To complete the proof, we need only prove that [math]\sum_{j=1}^{n-1}\frac{1}{x_j^3}[/math] is unbounded. But we have [math]x_{n+1}^3 \le x_n^3 + 3[/math], hence [math]\forall n \ge 1, x_n^3 \le 3n[/math].
Finally, we get [math]\sum_{j=1}^{n-1}\frac{1}{x_j^3} \ge \sum_{j=1}^{n-1} \frac{1}{3j}[/math], which concludes.

Good initiative. I'll gladly ponder both problems. Too few people in this board value problem-solving over memes

>>8574812
different insight (which is overkill but meh)
The sequence is trivially increasing and unbounded (boundedness would yield convergence to 0, which is a contradiction),
hence [math]\frac{1}{x_n} [/math] converges to 0.
Note that [eqn] \begin{align} x_{n+1}^3 &= \left(x_n + \frac{1}{3 x_n^2} \right)^3\\
&=x_n^3\left( 1+\frac{1}{3x_n^3}\right)^3\\
&=x_n^3 \left(1 + \frac{1}{x_n^3}+o\left(\frac{1}{x_n^3}\right) \right)\\
&=x_n^3+1+o(1)
\end{align}[/eqn]
Hence [math] x_{n+1}^3-x_n^3[/math] converges to 1 and Cesaro mean theorem yields [math]x_n^3 = n+o(n)[/math].

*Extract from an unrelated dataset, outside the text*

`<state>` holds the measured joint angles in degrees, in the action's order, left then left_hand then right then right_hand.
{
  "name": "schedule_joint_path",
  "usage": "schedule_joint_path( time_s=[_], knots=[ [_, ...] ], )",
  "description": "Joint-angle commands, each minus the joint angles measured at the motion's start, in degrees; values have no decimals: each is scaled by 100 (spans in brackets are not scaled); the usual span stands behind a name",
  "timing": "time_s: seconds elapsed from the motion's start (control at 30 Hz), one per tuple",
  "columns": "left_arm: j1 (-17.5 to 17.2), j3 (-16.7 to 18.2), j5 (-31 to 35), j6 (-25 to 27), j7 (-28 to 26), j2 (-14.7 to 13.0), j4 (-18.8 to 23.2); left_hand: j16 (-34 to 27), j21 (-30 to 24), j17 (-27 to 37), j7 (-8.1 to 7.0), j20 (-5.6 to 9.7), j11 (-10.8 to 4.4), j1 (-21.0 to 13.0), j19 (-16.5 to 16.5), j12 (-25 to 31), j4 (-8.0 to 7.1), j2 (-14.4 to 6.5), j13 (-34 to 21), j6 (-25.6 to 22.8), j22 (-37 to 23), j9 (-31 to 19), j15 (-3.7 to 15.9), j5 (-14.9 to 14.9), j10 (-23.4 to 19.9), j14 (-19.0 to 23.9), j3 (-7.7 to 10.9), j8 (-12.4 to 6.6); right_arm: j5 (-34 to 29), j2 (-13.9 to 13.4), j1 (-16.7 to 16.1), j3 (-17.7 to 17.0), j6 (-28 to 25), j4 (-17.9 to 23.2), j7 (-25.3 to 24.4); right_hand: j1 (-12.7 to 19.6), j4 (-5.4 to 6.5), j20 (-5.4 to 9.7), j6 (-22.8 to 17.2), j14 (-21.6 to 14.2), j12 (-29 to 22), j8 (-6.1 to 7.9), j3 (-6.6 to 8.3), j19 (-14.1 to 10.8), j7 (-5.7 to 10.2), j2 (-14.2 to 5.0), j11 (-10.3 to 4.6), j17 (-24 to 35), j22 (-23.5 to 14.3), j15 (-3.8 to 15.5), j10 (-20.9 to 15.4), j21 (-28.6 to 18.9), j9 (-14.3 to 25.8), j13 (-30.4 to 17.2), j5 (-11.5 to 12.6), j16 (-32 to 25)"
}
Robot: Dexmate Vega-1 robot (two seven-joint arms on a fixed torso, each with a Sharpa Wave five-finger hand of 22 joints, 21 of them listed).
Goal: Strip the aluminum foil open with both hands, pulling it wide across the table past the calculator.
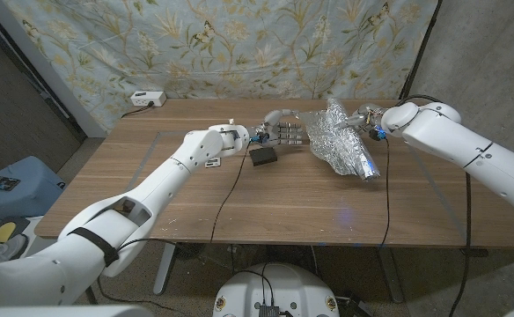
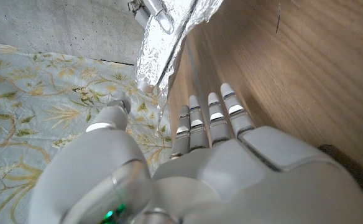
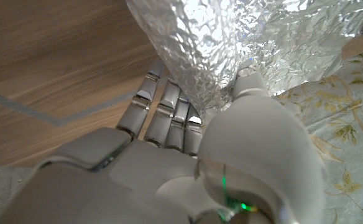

Since [math] x_{n+1}^3 = x_n^3 + 1 + \frac{1}{3x_n^3} + \frac{1}{27x_n^6} [/math], [math]x_{n+1}^3 = n+1 + \frac 13 \sum_{k=1}^n \left( \frac 1{x_k^3} + \frac 1{3x_k^6}\right) [/math]
and it suffices to prove that [math] \sum_{k=1}^n \left( \frac 1{x_k^3} + \frac 1{3x_k^6}\right)[/math] is unbounded which is clear since [math]\frac 1{x_n^3} = \frac{1}{n} + o\left( \frac{1}{n} \right) [/math]

>>8574813
Its only true for all even Numbers M. We can write a(k) for a generall M as a(0) for another M'=M^(2k), so we only have to look at the first iteration. Wich only gets integer if M is even

>>8575036
wrong, for example with [math]M=9[/math], [math]a_4 = 2789204756584545 [/math]

>>8575036
Ok, its not completely correct, but the general idea should be right, ill write the Tex when i get home

>>8574813
This is true for M equal to all numbers in the union of the following sets:

S[1] = {2, 4, 6, 8, ...}
S[2] = {3, 7, 11, 15, ...}
S[3] = {5, 13, 21, 29, ...}
S[4] = {9, 25, 41, 57, ...}
...
S[n] = 2S[n-1] - 1
...

Which might be the entire set of natural numbers excluding 1, but I don't know for sure.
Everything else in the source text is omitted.